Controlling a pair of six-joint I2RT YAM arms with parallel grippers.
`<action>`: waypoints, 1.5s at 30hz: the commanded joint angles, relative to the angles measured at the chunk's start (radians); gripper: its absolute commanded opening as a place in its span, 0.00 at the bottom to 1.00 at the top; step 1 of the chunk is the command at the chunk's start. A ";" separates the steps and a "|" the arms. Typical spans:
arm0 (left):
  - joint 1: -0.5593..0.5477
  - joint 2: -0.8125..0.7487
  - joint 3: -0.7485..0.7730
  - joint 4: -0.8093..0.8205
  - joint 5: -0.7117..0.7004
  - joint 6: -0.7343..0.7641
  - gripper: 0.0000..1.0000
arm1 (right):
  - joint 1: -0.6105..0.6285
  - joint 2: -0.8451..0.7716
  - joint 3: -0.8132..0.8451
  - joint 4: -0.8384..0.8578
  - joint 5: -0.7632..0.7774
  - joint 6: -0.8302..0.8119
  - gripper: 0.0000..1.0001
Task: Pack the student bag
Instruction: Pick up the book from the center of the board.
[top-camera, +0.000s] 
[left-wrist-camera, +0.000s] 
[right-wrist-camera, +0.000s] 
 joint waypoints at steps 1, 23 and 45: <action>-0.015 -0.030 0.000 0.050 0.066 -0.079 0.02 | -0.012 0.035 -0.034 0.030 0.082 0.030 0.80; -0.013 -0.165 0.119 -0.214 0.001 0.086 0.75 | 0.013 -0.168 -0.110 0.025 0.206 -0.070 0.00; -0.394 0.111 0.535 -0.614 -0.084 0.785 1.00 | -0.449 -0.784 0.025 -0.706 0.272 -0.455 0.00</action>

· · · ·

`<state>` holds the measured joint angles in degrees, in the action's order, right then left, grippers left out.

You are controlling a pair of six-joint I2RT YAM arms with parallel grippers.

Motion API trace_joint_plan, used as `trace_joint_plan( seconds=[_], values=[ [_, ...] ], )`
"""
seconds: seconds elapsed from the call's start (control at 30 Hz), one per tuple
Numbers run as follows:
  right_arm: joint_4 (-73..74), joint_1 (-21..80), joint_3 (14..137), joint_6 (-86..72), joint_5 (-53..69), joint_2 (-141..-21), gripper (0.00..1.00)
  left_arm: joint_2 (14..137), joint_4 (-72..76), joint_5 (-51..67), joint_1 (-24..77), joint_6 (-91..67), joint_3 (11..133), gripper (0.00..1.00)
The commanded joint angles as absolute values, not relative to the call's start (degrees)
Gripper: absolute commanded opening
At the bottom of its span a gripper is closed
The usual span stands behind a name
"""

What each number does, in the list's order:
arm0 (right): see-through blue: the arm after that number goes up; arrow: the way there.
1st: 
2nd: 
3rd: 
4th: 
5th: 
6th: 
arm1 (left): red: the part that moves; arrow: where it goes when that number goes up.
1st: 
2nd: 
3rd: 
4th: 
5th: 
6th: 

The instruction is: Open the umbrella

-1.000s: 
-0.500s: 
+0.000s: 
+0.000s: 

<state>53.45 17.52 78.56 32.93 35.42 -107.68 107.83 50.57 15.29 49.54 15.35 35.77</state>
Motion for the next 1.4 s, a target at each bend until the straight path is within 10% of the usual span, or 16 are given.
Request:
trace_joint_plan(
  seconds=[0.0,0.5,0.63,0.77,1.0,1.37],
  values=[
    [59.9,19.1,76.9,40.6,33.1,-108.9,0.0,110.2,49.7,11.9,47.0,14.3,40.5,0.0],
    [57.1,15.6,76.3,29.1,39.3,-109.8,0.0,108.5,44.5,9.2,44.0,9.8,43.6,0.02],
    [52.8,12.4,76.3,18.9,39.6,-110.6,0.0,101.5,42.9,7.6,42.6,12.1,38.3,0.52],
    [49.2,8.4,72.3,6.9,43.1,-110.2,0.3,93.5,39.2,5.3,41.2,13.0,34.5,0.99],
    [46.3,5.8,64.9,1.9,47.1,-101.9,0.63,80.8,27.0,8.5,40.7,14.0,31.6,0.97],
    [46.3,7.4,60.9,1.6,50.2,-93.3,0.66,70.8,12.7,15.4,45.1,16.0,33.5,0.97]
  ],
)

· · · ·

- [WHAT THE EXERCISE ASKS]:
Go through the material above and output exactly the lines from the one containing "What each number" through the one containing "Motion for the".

- [TASK SOLUTION]:
What each number does, in the list's order:
arm0 (right): see-through blue: the arm after that number goes up; arrow: the way there.
1st: 
2nd: 
3rd: 
4th: 
5th: 
6th: 
arm1 (left): red: the part that moves; arrow: where it goes when that number goes up.
1st: 
2nd: 
3rd: 
4th: 
5th: 
6th: 

The instruction is: Open the umbrella

-1.000s: 
-0.500s: 
+0.000s: 
+0.000s: 

<state>53.45 17.52 78.56 32.93 35.42 -107.68 107.83 50.57 15.29 49.54 15.35 35.77</state>
Motion for the next 1.4 s, a target at each bend until the straight path is within 10% of the usual span, or 16 are given.

The work is done, and the output is complete.